そんな二人に少しいさめながらFALはくすくすと笑う。
「…ちょっと、随分なごんでるじゃない」
「あら、FiveseveN」
若干和やかになった空気のテラスに、FN小隊最後の一人であるFN57がげっそりとした顔でのそのそと戻ってきた。
FN小隊の中で一番ダメージを受けていたのは彼女だ、女好きの毛がある彼女にとって戦術人形が敵味方問わず実験台にされていく様を見せるのは酷だったのだろう。
グリフィンの中でもエリート部隊に属しているという自負もあり、彼女は若干無理をしてしまい今の今までトイレの住人だったのだ。
吐き出すものはすべて吐いたと言いたげなFN57の様子に、カップの中身を混ぜていたAR-15は苦笑いする。
「あ…」
そんな彼女の手からスプーンが零れ落ち、FALの足元に転がる。FALは特に何も考えず、上半身をかがめてスプーンに手を伸ばした。
そして机の下に目が行ってその黒い何かが目に映り、FALの思考が一瞬のうちにエラーで埋め尽くされた。
黒いテカテカの平べったい憎い奴、こんな世界でも余裕な顔をして生き残るあん畜生。
冷静に見ればそれがただのおもちゃで、顔を上げればAR-15が悪戯心に満ちた微笑を浮かべていることに気が付いただろう。
だがFN小隊のFALは、いささか疲弊し過ぎていた。証拠映像という名の精神的拷問によっていろいろと限界だったのだ。

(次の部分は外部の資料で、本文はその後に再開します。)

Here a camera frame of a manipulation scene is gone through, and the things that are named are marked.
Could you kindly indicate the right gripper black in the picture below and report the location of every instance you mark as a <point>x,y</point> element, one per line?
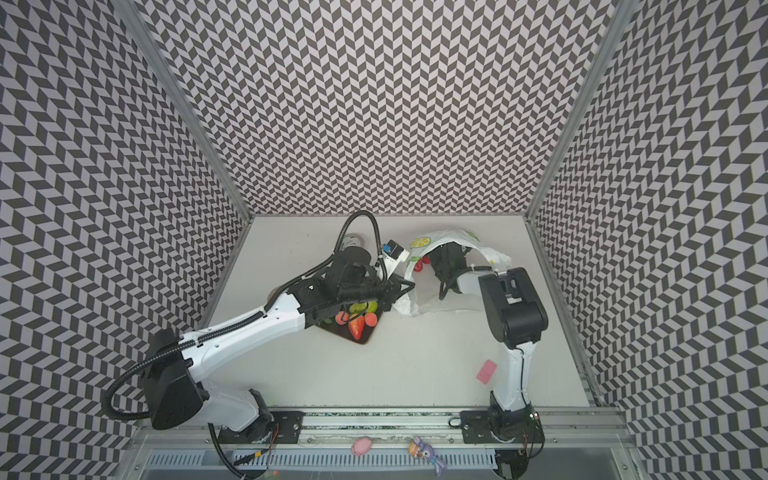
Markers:
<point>447,263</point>

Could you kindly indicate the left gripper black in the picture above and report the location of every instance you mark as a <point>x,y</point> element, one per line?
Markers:
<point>393,292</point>

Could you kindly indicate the white plastic bag lemon print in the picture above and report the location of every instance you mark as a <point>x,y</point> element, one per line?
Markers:
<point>481,259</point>

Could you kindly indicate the fake red fruit piece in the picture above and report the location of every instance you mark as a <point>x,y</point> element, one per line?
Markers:
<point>370,319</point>

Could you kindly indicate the fake green fruit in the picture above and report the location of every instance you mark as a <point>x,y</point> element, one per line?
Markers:
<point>364,307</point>

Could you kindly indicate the fake pink peach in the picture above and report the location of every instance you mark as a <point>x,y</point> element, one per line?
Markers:
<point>342,318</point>

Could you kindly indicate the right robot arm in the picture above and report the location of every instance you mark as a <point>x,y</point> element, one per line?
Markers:
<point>516,319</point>

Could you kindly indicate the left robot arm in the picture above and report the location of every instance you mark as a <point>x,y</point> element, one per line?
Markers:
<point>172,386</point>

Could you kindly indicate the clear tape roll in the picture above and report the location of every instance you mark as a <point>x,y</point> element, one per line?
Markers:
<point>353,240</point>

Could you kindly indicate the black square tray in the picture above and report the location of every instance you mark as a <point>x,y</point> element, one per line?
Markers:
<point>329,325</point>

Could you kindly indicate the pink sticky note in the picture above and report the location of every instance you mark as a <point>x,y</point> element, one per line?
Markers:
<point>486,372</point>

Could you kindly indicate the beige tape roll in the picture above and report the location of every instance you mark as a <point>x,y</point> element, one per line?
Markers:
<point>274,294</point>

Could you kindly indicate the purple toy figure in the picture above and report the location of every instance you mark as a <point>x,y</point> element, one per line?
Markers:
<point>421,450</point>

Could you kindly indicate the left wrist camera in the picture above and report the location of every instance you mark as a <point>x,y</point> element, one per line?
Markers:
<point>393,255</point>

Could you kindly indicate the pink toy on rail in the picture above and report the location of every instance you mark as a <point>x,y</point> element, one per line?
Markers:
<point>361,446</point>

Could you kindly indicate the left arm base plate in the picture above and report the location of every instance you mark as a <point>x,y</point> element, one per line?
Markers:
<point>264,427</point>

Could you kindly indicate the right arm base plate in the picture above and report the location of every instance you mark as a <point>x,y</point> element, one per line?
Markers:
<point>486,427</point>

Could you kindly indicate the aluminium front rail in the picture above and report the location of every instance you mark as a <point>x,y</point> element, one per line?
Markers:
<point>449,427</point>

AR-15もまた、頑丈で復活の速い指揮官達や鍛えられた仲間たちという規格外に慣れ過ぎていた。
FALが叫びながら椅子から転げ落ち、叫び声をあげながら後ずさる。それに驚き、3人も原因に目をやってしまう。
FN57とFN49は何も言わず倒れた、FNCはその場に嘔吐し始め、その場でうずくまりけいれんし始める。

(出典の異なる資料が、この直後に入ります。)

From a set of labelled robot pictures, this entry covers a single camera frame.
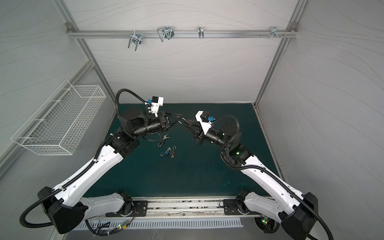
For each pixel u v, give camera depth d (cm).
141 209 73
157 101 59
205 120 51
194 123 62
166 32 77
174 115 60
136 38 80
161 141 98
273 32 77
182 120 61
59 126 68
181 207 75
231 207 73
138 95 58
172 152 93
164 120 54
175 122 59
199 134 56
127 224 69
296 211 38
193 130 57
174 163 91
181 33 77
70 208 40
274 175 45
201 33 78
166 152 93

狂乱に飲まれるFN小隊を見て呆気にとられたAR-15が大目玉を食らったのは言うまでもない。
AR-15「大変申し訳ありませんでした」たんこぶ+正座
M16「妹がご迷惑をおかけしました」殴った本人
グダグダお喋り会です、特に何も進みません。ハンター勢の武装が少し出てきた程度です。
すこしの間ほのぼの回予定だぜ、化け物も出すけど。
ミニ解説
一式陸上攻撃機2型(笹木一家機)
武装・20ミリ対空機銃5丁(上部、尾部、左右機銃座、機首に各一丁)
エンジン・バイオ燃料式火星3型エンジン(2200馬力)×2
搭載量・60キロ爆弾×8、250キロ爆弾×4、800キロ爆弾×1、またはそれに類する重量物。
出典・史実
人類生存可能圏外、朝霞の兵器工場で製造された改良生産型。初期型、2型、3型(最新)が存在する。
旧日本から持ち出した設計図を基に改良し、長い航続距離を維持しつつ防弾性とエンジン性能を引き上げている。

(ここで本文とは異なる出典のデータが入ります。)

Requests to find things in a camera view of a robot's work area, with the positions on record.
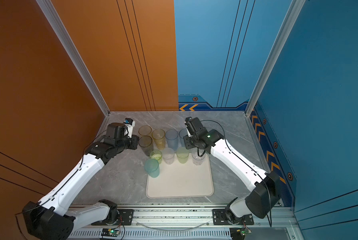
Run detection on small green cup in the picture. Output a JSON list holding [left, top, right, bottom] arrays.
[[176, 147, 189, 164], [150, 150, 162, 164]]

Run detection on clear faceted small cup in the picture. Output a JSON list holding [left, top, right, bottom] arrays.
[[192, 151, 206, 166]]

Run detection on grey smoky tall cup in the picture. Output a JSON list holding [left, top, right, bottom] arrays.
[[138, 136, 154, 156]]

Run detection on amber tall cup back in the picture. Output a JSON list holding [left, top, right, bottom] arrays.
[[138, 125, 153, 138]]

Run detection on clear dimpled small cup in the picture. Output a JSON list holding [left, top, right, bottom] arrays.
[[162, 148, 175, 165]]

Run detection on teal tall cup back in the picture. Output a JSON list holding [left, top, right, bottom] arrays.
[[144, 159, 160, 178]]

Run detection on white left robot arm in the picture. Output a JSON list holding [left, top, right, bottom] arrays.
[[20, 118, 139, 240]]

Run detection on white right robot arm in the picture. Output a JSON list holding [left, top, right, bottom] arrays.
[[184, 117, 281, 225]]

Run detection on white rectangular tray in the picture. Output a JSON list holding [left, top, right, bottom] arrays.
[[146, 156, 214, 199]]

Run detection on blue tall cup right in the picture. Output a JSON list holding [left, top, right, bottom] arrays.
[[179, 128, 188, 148]]

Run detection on blue tall cup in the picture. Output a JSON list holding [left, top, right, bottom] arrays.
[[166, 129, 179, 152], [179, 128, 188, 148]]

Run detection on blue tall cup left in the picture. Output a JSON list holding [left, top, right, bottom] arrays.
[[166, 129, 179, 152]]

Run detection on yellow tall cup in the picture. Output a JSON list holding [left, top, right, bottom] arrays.
[[152, 129, 166, 150]]

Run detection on left green circuit board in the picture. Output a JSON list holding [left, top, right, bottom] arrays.
[[101, 228, 121, 238]]

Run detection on green circuit board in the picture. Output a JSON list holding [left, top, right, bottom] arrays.
[[101, 228, 121, 238], [230, 228, 252, 240]]

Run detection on right green circuit board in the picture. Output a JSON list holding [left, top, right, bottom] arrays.
[[230, 228, 252, 240]]

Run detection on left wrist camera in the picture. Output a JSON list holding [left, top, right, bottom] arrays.
[[124, 118, 136, 138]]

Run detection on clear tube on rail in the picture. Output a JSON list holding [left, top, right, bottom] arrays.
[[136, 222, 209, 232]]

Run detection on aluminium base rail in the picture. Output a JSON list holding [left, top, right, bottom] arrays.
[[68, 204, 304, 240]]

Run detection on left aluminium corner post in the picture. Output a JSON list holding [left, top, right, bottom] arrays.
[[36, 0, 110, 117]]

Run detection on aluminium corner post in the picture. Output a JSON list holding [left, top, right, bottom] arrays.
[[245, 0, 306, 117], [36, 0, 110, 117]]

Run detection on right aluminium corner post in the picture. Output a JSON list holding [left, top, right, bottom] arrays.
[[245, 0, 306, 117]]

爆撃、偵察、輸送、と比較的なんでもござれだが器用貧乏という面もあり、特化機には負ける面も多い。
笹木一家は仕事に合わせて改造しており、航続距離を若干犠牲にしながらも防弾と内装、防衛火器を充実させて愛用している。
グリーンゾーン内に入る前に、エンジンを最新の3型仕様に換装しているため速力が若干上がっている。
半年前の鉄血の攻勢に駐機していた飛行場が巻き込まれてしまい損傷。長らく飛行不能状態だった。
上部濃緑下部が白色塗装、国籍マーク部分に月をバックにした笹の葉。尾翼にチーム名、登録ナンバーが簡素に記されている。